J’avais les yeux humides en me relevant, transpiration ou larmes amères, je n’ai pas fait attention au petit clou qui a déchiré mon pagne comme seule réponse de Dieu. Les enfants me fixaient, inquiets. En ce moment, ils sentent que je suis agitée, mais seule Félicita sait pourquoi je me ronge ainsi les sangs.
Félicita a juste douze ans, elle est mon ombre timide, toujours dans le sillage de mes pagnes, silencieuse et obéissante. Elle a la peau aussi sombre que je l’ai claire, mais les mêmes yeux de génisse aux longs cils recourbés. C’est elle qui m’aide à m’occuper de ses frères et sœurs, elle qui balaie la cour du rugo, la maison, au petit matin avant de partir à l’école, elle qui connaît la cachette de mes économies et qui a vu Harerimana me blesser la semaine dernière.
Le padiri passe dans l’assemblée en bénissant les branchages que nous lui tendons. Yohani, le petit dernier, agite le sien sous le nez de sa grande sœur pour la chatouiller. Il est encore jeune et cette messe des Rameaux doit lui paraître interminable. Un simple froncement de sourcils de Félicita suffit à ramener le calme entre les deux enfants. J’ai eu Yohani et ses trois sœurs de trente et un à trente-sept ans. Entre mon fils aîné, Harerimana et Félicita, la deuxième, dix années se sont écoulées. Mon mari me disait souvent en rigolant qu’on ne comprenait rien à ma façon de faire les enfants.
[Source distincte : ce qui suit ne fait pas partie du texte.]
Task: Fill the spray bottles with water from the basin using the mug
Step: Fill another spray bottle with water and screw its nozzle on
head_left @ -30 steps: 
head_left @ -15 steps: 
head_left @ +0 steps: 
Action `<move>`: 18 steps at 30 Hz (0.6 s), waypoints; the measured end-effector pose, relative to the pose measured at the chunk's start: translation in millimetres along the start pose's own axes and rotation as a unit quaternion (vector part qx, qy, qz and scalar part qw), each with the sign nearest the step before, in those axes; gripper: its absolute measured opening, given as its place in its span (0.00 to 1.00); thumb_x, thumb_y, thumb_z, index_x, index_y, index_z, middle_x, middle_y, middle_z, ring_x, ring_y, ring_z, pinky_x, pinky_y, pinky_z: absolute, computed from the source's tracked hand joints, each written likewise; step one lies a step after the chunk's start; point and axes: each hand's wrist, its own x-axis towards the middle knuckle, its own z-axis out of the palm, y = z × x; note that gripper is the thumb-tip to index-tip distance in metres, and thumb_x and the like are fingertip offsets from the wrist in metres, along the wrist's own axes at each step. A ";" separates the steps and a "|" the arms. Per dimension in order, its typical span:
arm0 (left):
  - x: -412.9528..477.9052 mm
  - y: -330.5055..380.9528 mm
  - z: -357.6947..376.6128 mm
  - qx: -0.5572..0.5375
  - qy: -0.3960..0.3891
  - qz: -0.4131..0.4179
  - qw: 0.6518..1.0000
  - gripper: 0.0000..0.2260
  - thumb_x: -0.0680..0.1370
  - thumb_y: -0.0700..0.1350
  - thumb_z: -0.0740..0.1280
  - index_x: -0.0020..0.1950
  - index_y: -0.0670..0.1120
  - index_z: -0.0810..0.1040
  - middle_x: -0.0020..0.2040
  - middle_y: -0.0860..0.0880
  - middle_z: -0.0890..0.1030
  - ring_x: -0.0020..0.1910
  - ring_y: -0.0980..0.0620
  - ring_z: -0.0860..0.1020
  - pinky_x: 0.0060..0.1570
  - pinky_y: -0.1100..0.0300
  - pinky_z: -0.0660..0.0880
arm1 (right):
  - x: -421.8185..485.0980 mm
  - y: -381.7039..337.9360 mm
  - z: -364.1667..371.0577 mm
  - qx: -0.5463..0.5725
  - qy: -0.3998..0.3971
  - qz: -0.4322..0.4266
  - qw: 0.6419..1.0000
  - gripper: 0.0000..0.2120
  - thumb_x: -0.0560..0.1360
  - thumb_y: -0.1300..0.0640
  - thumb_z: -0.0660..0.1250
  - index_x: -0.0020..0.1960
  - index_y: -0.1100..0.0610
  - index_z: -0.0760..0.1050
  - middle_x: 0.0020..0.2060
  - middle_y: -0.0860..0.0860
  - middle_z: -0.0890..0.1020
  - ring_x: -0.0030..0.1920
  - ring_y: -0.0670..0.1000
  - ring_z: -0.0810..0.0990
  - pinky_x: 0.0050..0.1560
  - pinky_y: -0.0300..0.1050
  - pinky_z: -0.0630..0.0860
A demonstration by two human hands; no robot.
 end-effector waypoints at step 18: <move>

Harerimana, qui signifie « c’est Dieu qui élève les enfants », est arrivé quelques mois après notre mariage. Puis de longues années ont passé avant que mon ventre ne s’arrondisse de nouveau. Les autres femmes sur la colline me taquinaient en insinuant que le seul fait de faire le ménage dans les locaux de l’ONAPO me servait de contraceptif. Malgré les médisances de ma bellemère, qui me croyait incapable d’enfanter encore, j’ai apprécié ces années d’exclusivité avec mon aîné. Quand les autres mères de mon âge se noyaient dans la marmaille, j’ai eu le luxe de pouvoir aller à la messe sans cette odeur âcre d’urine qui collait à leurs habits.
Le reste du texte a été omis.